Del tercer capítulo de El taller de la Filosofía, de Jaime Nubiola, me gustaría destacar una idea sobre la escritura: aquella de que el 90% de un trabajo creativo es trabajo, sudor y lágrimas —aunque sean de alegría— y solo el 10% inspiración. Si quiero llamar la atención sobre este dato, que comparto, es porque, a menudo, cuando leemos algo bueno, creemos que sucede al contrario: que estamos ante un escritor que es un genio y que expira letras cada vez que respira.
Es curioso cómo, al contemplar una obra de arte pictórica de cierta complejidad o una obra musical, parece más fácil reconocer el trabajo y las horas que hay detrás que cuando lees un buen artículo de opinión en la versión online del periódico, o una buena columna. En este último caso solemos limitarnos a pensar “qué bien escribe este tío”, en vez de decir “cuántas horas hay detrás de esto”. Quizás se deba a que, en el caso del arte, nosotros no nos vemos capaces de crear nada parecido.
Pero es que, si un texto es bueno, es porque lleva muchas horas anotadas al pie. En el caso del periodismo, al que me he autoredirigido —porque me resulta más familiar que el de la escritura de una tesis doctoral y porque es en el que me he movido los últimos años— es porque su autor ha leído mucho, ha escrito mucho, ha buscado noticias sobre el tema del que escribe y ha contrastado opiniones de otros periodistas y de lo que dicen los expertos y la gente de la calle, antes de elaborar la suya propia.
Sé por experiencia que la inspiración no baja de las nubes en un momento de fervorosa iluminación, sino que llega o bien justo antes, o bien justo después del trabajo, pero siempre de la mano. Si llega antes, será el empuje para empezar a leer e investigar, buscar datos, ejemplos y anécdotas que ilustren y apoyen la idea que has tenido. Y si llega después, servirá para darle esa forma atractiva y original al trabajo que llevas horas preparando. Pero sin lectura, sin investigación, la inspiración no cobra vida.
Como futuros profesores, es importante que recordemos esto a nuestros alumnos. Porque no se trata de “escribir bien” y ya. A escribir bien se aprende. Y se aprende leyendo, escribiendo y trabajando. Se aprende escuchando los consejos de tu profesor, leyendo lo que escriben otros, y desarrollando por último tu propia creatividad, pero con los ingredientes previos en el buche.

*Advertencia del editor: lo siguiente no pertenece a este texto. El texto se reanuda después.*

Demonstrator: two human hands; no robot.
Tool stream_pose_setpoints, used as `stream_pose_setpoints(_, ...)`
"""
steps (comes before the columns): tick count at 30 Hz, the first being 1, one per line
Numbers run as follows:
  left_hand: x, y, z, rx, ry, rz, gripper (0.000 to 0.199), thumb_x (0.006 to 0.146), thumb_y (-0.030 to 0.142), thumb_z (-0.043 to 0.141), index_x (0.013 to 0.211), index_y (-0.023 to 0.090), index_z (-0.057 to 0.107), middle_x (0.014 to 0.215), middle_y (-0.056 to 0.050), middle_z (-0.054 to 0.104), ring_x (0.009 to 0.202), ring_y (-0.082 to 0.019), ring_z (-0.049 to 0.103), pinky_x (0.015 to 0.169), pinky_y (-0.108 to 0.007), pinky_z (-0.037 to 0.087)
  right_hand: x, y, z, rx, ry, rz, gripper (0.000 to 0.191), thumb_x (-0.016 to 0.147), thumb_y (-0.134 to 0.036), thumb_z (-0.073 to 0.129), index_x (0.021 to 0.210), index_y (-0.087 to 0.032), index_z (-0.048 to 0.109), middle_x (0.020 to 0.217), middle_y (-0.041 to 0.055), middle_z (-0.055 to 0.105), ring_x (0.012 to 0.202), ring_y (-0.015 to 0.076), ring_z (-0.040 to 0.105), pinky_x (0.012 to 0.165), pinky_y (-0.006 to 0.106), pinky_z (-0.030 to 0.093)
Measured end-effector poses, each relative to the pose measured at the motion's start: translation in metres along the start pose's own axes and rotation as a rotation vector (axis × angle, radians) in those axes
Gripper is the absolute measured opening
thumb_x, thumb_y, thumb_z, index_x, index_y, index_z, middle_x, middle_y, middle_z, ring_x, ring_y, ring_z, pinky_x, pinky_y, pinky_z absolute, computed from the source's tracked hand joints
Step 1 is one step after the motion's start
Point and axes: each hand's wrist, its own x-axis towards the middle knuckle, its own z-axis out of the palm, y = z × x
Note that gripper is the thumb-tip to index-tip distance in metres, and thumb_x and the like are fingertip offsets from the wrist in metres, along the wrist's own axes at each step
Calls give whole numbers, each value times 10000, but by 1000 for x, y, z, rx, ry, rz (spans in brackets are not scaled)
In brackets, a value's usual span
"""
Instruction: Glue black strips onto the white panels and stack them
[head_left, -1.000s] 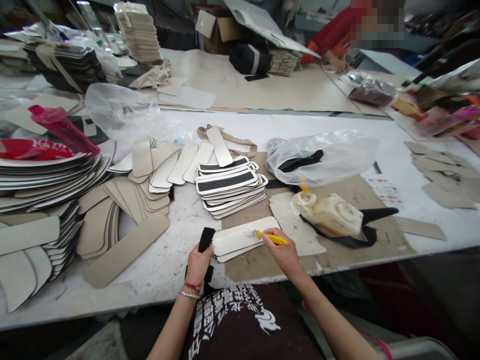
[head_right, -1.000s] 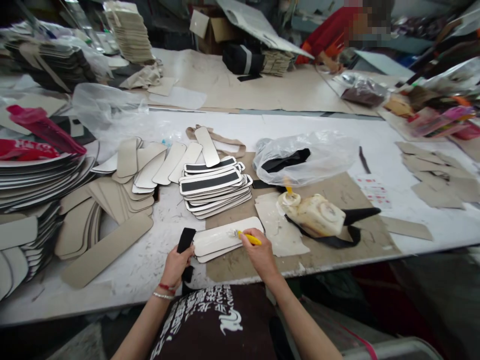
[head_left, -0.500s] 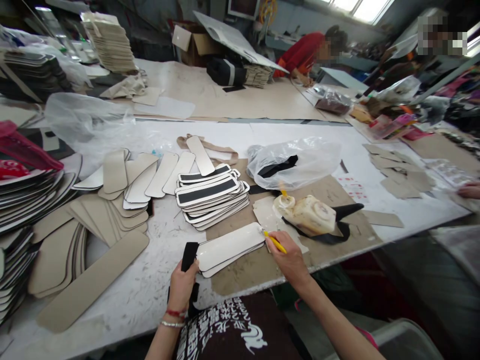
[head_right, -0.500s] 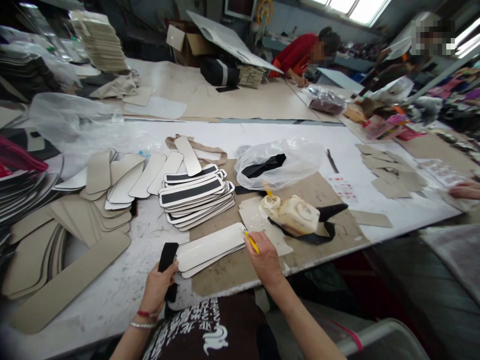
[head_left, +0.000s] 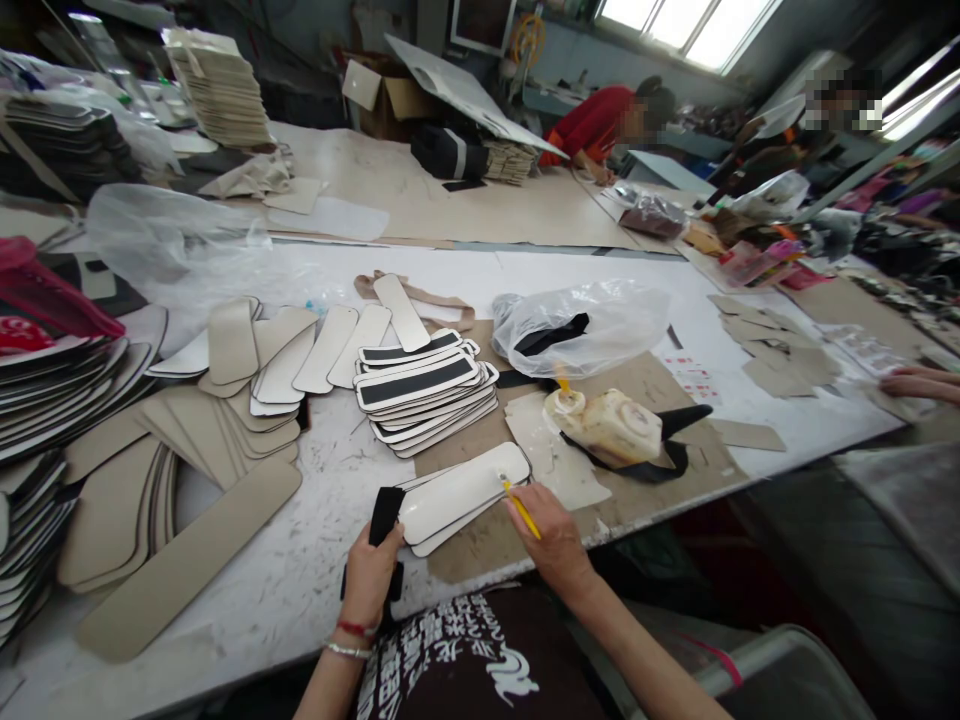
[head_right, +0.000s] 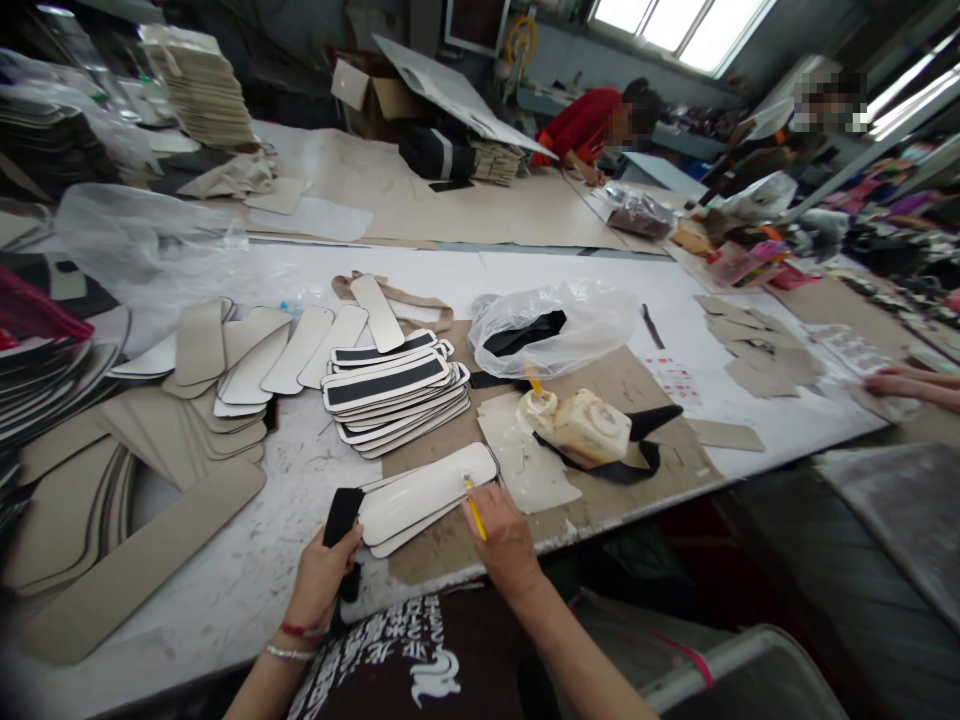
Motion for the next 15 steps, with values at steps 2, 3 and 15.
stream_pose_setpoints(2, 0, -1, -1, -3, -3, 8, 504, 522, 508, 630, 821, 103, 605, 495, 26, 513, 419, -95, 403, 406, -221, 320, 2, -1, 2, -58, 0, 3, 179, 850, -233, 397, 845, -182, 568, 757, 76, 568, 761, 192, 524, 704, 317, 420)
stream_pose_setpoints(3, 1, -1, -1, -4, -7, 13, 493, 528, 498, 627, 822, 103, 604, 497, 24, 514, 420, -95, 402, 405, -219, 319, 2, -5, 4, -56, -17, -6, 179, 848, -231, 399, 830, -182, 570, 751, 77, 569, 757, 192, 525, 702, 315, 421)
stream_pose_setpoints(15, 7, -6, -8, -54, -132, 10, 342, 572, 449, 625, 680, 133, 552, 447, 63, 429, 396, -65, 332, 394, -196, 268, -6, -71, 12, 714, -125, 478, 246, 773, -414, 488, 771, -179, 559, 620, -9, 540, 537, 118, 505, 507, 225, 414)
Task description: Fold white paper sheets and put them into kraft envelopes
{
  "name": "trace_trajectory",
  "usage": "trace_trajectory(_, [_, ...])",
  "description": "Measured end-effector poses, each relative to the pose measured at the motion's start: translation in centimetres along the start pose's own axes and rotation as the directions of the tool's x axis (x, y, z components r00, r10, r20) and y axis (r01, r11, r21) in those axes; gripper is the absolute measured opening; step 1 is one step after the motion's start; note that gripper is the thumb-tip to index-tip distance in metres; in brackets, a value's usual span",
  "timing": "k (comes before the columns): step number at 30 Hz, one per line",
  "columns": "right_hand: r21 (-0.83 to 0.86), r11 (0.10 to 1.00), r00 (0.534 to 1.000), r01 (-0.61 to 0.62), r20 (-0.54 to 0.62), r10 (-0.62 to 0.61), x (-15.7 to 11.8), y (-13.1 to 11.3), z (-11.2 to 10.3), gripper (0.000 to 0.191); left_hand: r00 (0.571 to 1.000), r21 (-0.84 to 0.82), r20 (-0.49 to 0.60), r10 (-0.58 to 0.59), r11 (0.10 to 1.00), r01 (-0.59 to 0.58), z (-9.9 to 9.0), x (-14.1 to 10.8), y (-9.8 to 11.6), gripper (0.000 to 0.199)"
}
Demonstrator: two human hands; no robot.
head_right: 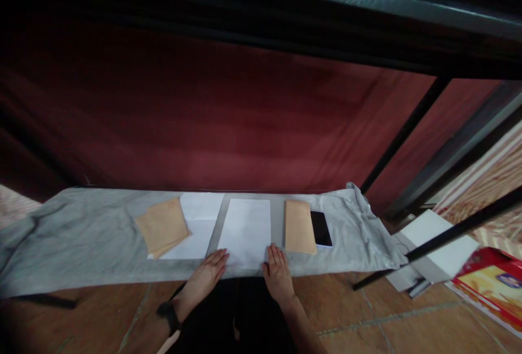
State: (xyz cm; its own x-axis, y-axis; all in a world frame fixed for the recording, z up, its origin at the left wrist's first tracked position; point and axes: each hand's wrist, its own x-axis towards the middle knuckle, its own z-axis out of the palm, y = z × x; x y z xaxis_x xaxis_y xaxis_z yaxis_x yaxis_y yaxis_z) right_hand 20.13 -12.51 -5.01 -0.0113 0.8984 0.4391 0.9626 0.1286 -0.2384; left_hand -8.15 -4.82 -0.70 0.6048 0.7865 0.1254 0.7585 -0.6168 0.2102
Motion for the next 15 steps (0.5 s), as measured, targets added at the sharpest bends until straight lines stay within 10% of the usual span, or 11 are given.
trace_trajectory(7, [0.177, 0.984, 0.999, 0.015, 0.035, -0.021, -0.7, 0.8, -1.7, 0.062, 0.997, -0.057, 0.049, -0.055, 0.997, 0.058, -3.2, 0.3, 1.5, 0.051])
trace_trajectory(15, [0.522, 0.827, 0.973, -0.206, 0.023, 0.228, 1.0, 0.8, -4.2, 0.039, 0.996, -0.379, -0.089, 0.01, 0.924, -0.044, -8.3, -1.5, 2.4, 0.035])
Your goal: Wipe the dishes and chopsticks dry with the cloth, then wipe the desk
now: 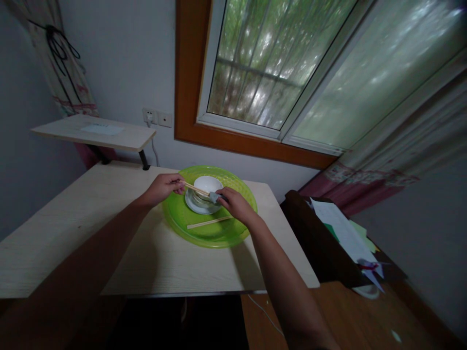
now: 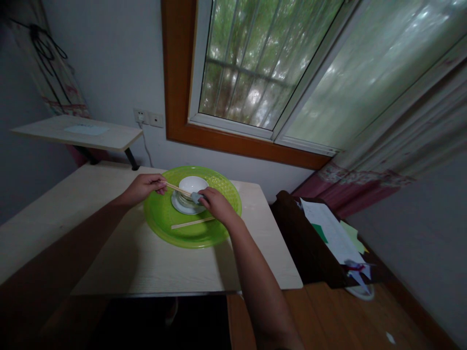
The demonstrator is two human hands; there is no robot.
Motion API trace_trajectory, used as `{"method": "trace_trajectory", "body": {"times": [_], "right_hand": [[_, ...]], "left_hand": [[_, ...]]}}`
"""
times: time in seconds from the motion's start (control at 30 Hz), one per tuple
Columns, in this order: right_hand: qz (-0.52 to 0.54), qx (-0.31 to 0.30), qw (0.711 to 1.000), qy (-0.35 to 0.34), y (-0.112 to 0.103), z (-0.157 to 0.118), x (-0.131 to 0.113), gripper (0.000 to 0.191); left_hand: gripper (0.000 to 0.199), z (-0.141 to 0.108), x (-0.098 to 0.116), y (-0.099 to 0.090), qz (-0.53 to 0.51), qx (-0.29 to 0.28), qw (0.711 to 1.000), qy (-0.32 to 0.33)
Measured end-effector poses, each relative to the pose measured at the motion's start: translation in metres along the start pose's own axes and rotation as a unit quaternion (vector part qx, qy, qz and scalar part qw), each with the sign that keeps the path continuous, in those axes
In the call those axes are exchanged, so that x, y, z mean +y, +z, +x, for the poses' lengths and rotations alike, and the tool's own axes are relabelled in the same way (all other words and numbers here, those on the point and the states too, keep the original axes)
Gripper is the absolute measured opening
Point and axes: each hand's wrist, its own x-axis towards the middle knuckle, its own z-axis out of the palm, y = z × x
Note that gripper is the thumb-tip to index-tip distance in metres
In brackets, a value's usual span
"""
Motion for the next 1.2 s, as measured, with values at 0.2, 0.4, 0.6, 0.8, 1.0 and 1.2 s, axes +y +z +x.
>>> {"method": "trace_trajectory", "body": {"times": [0.2, 0.4, 0.6, 0.8, 1.0, 1.2], "right_hand": [[-0.02, -0.005, 0.999, 0.028, -0.012, -0.019, 0.022, 0.018], [-0.023, 0.032, 0.999, 0.038, -0.021, -0.028, 0.04, 0.019], [-0.014, 0.118, 0.99, 0.073, -0.025, -0.037, 0.057, 0.02], [0.024, 0.174, 0.983, 0.049, -0.023, -0.035, 0.049, 0.019], [0.067, 0.108, 0.992, -0.023, -0.015, -0.026, 0.027, 0.015], [0.046, 0.005, 0.999, -0.021, -0.003, -0.017, 0.006, 0.016]], "left_hand": [[0.034, -0.003, -0.005, -0.009, 0.016, 0.003, 1.0, -0.003], [0.032, -0.003, -0.007, -0.009, 0.012, 0.016, 1.0, -0.006], [0.03, -0.003, -0.01, -0.028, 0.025, 0.059, 0.998, -0.007], [0.029, -0.004, -0.003, -0.035, 0.077, 0.064, 0.995, 0.011], [0.03, -0.005, 0.013, -0.022, 0.105, 0.046, 0.993, 0.024], [0.036, 0.001, 0.024, -0.009, 0.022, 0.071, 0.997, 0.026]]}}
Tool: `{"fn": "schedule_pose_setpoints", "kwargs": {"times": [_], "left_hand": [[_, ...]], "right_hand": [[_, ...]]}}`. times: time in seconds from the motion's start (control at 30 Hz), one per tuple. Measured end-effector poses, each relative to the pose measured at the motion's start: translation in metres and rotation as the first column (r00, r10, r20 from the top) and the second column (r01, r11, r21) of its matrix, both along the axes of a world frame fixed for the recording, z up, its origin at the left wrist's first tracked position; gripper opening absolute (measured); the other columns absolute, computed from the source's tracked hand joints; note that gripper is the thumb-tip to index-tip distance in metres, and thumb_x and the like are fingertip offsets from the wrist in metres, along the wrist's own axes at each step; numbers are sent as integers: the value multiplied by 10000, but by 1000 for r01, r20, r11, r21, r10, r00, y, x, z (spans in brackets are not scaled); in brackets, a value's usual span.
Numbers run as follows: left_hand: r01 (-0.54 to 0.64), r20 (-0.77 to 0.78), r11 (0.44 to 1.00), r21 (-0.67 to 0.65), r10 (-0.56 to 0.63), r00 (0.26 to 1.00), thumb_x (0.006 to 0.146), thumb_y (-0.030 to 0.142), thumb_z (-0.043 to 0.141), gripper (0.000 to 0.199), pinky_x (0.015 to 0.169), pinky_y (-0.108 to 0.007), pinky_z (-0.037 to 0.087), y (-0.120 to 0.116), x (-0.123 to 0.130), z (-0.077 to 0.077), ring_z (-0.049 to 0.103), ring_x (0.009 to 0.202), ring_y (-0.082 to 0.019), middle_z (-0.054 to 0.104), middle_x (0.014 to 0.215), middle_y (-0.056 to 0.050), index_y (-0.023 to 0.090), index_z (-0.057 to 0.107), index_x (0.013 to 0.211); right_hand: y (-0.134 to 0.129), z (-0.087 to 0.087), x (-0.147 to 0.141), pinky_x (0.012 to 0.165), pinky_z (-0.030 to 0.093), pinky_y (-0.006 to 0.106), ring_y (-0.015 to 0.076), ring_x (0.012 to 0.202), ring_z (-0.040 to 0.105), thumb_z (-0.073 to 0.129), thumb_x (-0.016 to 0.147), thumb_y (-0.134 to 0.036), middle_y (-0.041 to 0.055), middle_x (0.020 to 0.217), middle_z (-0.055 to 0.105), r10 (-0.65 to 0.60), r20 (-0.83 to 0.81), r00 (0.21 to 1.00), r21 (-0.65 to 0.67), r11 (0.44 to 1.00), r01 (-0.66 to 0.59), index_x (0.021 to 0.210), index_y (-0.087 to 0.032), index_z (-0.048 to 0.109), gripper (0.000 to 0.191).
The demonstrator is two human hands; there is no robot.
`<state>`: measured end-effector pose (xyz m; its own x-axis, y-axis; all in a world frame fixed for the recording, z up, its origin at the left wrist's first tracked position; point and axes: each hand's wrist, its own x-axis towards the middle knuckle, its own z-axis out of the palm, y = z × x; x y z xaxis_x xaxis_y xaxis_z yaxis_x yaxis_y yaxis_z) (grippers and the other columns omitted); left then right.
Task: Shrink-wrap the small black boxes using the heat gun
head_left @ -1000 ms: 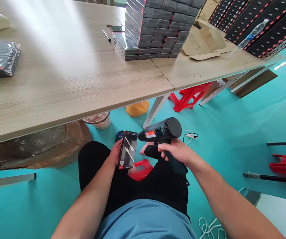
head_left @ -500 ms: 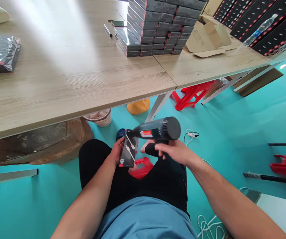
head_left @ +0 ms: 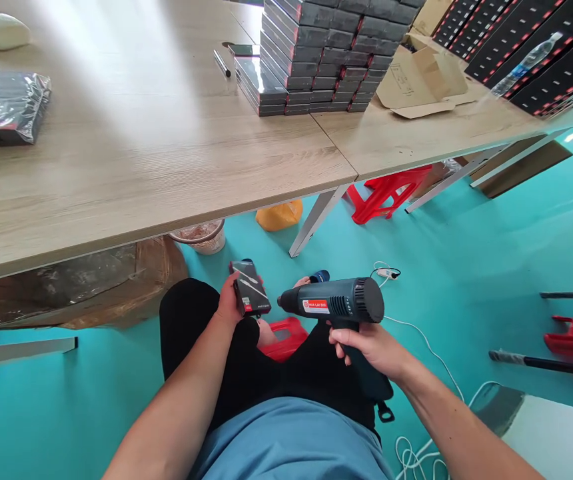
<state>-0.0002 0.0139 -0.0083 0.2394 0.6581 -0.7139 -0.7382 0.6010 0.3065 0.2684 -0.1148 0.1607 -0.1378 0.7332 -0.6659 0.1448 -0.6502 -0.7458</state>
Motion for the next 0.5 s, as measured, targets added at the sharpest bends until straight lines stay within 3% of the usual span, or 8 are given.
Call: {"fn": "schedule_pose_setpoints", "kwargs": {"times": [0.17,0.3,0.43,0.5], "left_hand": [[-207,-151,962,-177,181,972,967,408,470,302,625,-386,600,7,-1,-9,702,704,-257,697,823,-94,165,614,1073],[-220,-115,959,-176,202,973,1002,416,423,280,647,-387,612,5,-2,-10,706,732,-245,693,856,-83,187,574,1060],[-206,-120,962,-179,186,975,1002,406,432,251,564,-330,585,4,-3,-12,661,612,-211,647,736,-50,198,568,962],[-212,-108,962,-171,195,975,1002,399,426,264,547,-310,574,4,-3,-13,645,581,-200,633,705,-47,192,576,936]], "right_hand": [[-7,-8,-25,622,531,320,180,666,614,738,793,-478,34,730,671,46,-155,987,53,998,-38,871,-161,720,328],[-1,-13,-35,660,543,334,191,682,626,717,831,-497,25,718,669,-72,-21,997,166,983,74,882,-176,713,326],[3,-13,-40,625,537,326,193,676,625,738,818,-466,26,707,665,18,-95,995,98,995,-9,868,-171,716,300],[5,-12,-45,645,541,327,184,671,621,737,819,-455,25,716,666,30,-100,994,128,992,-18,857,-170,716,288]]}}
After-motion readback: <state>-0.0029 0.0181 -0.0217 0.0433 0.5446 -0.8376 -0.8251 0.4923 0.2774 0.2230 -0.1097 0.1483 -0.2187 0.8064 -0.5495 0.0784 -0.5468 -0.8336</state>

Respecto al tema del que escribas, creo que, como dice Nubiola, es importante que el texto esté enraizado en la “biografía personal”, en aquello que nos interesa, que nos preocupa, que nos interpela. Y es importante que tengamos esto en mente a la hora de mandarles escribir a nuestros alumnos. Si queremos que de verdad disfruten escribiendo, debemos dejarles un cierto margen en la elección del tema, ya que siempre habrá espacio para delimitar en el momento de establecer los criterios de evaluación, el estilo, etc.
De lo contrario, los alumnos percibirán la tarea de la escritura como algo impuesto, que no apetece. Pero si conseguimos que escriban sobre algo que les guste, será más sencillo que
empiecen a ver este mundo como algo atractivo, terapéutico, y que sean ellos mismos los que pidan consejo acerca de cómo comunicar mejor lo que piensan. En cualquier caso, la libertad y los márgenes de los que hablo, no implican una ausencia total de indicaciones, ya que, en palabras del autor del libro comentado, “el caballo de carreras necesita de riendas y estribos” que, lejos de “limitar su creatividad”, le permitan “ganar la carrera”.
Tomémonos, pues, este capítulo de El taller de la Filosofía, como una invitación a ser buenos aurigas. Aurigas de nuestros alumnos, y aurigas de dos caballos igualmente blancos: el trabajo y la inspiración.